WHAT IS BEING ASKED: Pictures do not belong in the copy; print every entry exactly as it stands.
....................
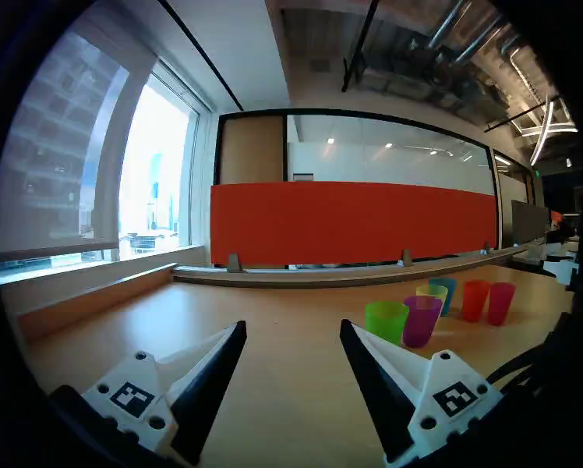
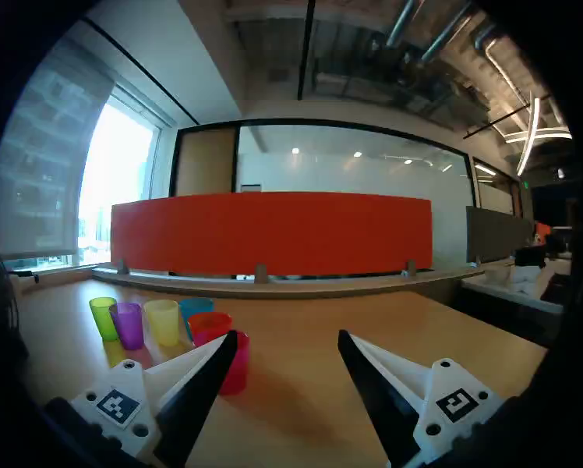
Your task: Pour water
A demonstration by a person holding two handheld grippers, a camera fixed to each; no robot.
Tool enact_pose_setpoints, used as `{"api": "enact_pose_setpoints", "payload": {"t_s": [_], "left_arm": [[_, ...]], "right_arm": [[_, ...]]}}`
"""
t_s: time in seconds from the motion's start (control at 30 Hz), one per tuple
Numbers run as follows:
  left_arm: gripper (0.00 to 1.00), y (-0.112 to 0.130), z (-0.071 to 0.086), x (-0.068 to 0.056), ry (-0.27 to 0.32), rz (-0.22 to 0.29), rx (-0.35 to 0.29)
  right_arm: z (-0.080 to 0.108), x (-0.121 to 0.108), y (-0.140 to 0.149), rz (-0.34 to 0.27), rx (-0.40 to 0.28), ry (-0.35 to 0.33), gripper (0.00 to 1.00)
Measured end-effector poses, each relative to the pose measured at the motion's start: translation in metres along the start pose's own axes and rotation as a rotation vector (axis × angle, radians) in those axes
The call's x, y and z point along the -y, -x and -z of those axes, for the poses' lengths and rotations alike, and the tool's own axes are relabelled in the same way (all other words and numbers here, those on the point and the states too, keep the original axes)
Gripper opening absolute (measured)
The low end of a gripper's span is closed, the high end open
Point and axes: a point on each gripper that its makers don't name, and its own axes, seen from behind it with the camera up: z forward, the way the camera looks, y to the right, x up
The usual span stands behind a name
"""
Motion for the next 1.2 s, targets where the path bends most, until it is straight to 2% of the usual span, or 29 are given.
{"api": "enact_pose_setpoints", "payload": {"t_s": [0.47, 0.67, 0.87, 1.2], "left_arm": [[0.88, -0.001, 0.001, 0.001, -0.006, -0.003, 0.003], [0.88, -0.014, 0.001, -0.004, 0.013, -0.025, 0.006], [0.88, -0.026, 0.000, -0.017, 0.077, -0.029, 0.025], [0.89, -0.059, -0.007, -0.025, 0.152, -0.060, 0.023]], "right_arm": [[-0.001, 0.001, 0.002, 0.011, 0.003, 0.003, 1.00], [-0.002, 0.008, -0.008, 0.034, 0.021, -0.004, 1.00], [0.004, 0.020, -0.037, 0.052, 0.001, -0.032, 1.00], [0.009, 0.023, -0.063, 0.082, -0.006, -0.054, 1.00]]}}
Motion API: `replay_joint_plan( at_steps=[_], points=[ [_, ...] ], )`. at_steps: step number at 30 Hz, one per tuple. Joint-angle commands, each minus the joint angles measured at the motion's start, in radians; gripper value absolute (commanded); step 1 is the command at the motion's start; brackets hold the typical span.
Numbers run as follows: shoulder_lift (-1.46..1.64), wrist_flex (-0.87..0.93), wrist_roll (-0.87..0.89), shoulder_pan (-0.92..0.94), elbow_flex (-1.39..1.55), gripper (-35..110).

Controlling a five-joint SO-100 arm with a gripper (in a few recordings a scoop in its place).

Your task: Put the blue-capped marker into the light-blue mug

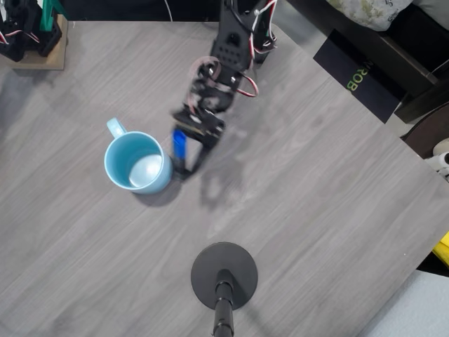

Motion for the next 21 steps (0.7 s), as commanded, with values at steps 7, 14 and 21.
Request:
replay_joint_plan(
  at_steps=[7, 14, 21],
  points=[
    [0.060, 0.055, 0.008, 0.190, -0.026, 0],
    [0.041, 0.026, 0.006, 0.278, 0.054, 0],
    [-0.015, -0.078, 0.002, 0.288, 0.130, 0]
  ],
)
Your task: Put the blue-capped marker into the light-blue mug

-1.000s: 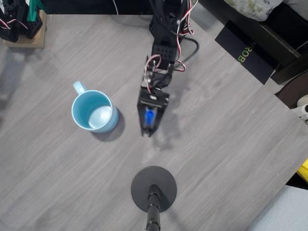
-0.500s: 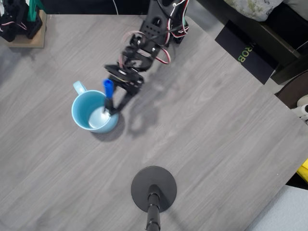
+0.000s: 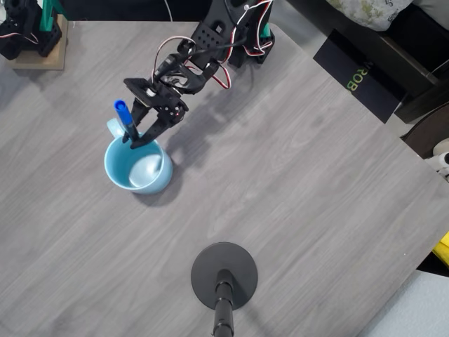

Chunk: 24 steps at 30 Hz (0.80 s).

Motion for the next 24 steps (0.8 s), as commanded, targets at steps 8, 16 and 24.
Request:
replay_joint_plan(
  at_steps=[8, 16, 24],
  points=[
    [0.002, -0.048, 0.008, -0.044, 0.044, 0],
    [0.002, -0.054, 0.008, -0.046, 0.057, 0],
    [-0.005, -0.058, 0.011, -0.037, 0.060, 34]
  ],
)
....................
EXERCISE OUTPUT:
Your task: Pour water
A demonstration by a person holding two handheld grippers, a camera fixed to each; no robot.
Tool enact_pose_setpoints, used as `{"api": "enact_pose_setpoints", "payload": {"t_s": [_], "left_arm": [[_, ...]], "right_arm": [[_, ...]]}}`
"""
t_s: time in seconds from the motion's start (control at 30 Hz), one per tuple
Numbers run as follows:
  left_arm: gripper (0.00 to 1.00), y (-0.112 to 0.130), z (-0.071 to 0.086), x (-0.068 to 0.056), ry (-0.27 to 0.32), rz (-0.22 to 0.29), rx (-0.35 to 0.29)
  right_arm: z (-0.080 to 0.108), x (-0.121 to 0.108), y (-0.140 to 0.149), rz (-0.34 to 0.27), rx (-0.40 to 0.28), ry (-0.35 to 0.33), gripper (0.00 to 1.00)
Measured end-effector poses, each relative to the pose measured at the motion's start: translation in metres along the start pose's own axes and rotation as a rotation vector (axis × angle, radians) in those axes
The call's x, y and z point along the -y, -x and -z of those axes, for the poses' lengths and rotations alike, and the tool's own axes are relabelled in the same way (all other words and numbers here, those on the point and the states too, keep the original axes)
Gripper opening absolute (measured)
The low end of a gripper's span is closed, the high end open
Point and axes: a point on each gripper that its makers don't name, and its own axes, seen from behind it with the camera up: z forward, the way the camera looks, y to the right, x up
The usual span stands behind a name
"""
Motion for the next 1.2 s, targets where the path bends most, until it is straight to 2% of the usual span, or 29 are given.
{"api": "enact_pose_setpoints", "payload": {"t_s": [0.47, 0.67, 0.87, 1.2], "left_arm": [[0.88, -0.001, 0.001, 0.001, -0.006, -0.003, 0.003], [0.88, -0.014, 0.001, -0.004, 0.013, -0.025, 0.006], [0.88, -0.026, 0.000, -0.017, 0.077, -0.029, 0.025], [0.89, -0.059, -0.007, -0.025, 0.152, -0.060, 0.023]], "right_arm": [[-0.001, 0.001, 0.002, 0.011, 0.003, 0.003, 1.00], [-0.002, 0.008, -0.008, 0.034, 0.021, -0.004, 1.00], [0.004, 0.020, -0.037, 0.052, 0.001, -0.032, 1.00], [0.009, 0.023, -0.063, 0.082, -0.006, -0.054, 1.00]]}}
Motion API: `replay_joint_plan( at_steps=[_], points=[ [_, ...] ], )`. at_steps: step number at 30 Hz, one per tuple. Joint-angle commands, each minus the joint angles measured at the motion's start, in radians; gripper value absolute (commanded); step 1 is the command at the motion's start; brackets hold the typical span.
Numbers run as follows: shoulder_lift (-1.46..1.64), wrist_flex (-0.87..0.93), wrist_roll (-0.87..0.89), shoulder_pan (-0.92..0.94), elbow_flex (-1.39..1.55), gripper (-35..110).

Controlling a five-joint SO-100 arm with a gripper (in a few recordings a scoop in its place).

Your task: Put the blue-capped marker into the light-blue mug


Motion for the next 21 steps (0.7 s), as commanded, with values at steps 7, 14 and 21.
Request:
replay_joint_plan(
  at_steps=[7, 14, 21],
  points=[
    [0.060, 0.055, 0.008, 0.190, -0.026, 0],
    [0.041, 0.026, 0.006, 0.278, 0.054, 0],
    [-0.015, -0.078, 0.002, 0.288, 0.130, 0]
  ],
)
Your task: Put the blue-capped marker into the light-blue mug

-1.000s: 
-0.500s: 
+0.000s: 

Chunk: 24 steps at 30 Hz (0.80 s).

Motion for the next 24 steps (0.8 s), as commanded, targets at steps 8, 16 and 24.
Request:
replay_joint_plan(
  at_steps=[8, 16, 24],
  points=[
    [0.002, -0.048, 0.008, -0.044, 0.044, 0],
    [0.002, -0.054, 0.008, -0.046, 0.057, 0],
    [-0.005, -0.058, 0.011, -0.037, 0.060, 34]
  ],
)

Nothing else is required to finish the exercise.